That's is completely false, stop spreading misinformation.

This code will compile (see https://play.rust-lang.org/?version=stable&mode=debug&editio...):

  pub fn foo() -> Result<(), i64> {
      Err(1)
  }
  
  pub fn bar() -> Result<(), ()> {
      foo();
      Ok(())
  }

It will provide a warning, but there's a ton of stuff in c++ that would throw a warning and you wouldn't say that it "will not compile".

A trivial change that still doesn't handle the error would get rid of the warning.

  pub fn foo() -> Result<(), i64> {
      Err(1)
  }
  
  pub fn bar() -> Result<(), ()> {
      println!("{:?}", foo());
      Ok(())
  }


I wonder if people upthread meant the warning, or e.g. getting the `Foo` in `Result<Foo, BarError>`.

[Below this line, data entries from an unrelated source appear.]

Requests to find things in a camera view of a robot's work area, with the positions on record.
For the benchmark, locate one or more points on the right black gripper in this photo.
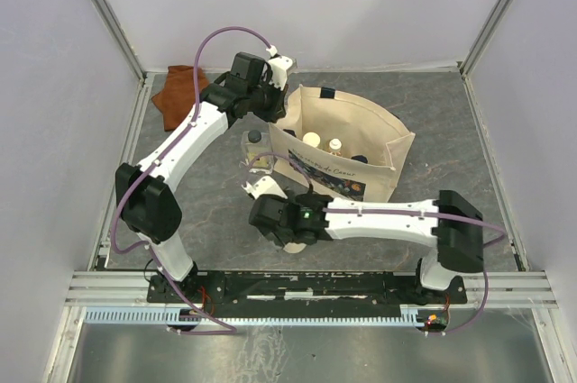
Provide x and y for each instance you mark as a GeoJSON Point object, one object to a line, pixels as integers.
{"type": "Point", "coordinates": [279, 237]}

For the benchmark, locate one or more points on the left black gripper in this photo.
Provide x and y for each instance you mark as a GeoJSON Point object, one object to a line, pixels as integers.
{"type": "Point", "coordinates": [278, 110]}

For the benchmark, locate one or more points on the beige pump bottle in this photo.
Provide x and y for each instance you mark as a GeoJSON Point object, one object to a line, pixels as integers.
{"type": "Point", "coordinates": [294, 248]}

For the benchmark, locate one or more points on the amber liquid clear bottle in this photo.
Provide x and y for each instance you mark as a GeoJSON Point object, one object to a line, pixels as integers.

(EDIT: nevermind, just looked again and pcwalton was referring to the warning and specifically `Result<(), E>`; oh well)

Because the latter is impossible in Rust and probably more relevant to the usual cited issue with Go's pair approach (i.e. using the null/zeroed `Foo` without checking if there was an error).

I do agree though that the warning isn't to stop you from not handling the error at all, it's more of a hint that maybe you forgot something.

Printing a `Result` may be the legitimate way to handle it in that case, it's largely left to the user to decide what propagates and what doesn't.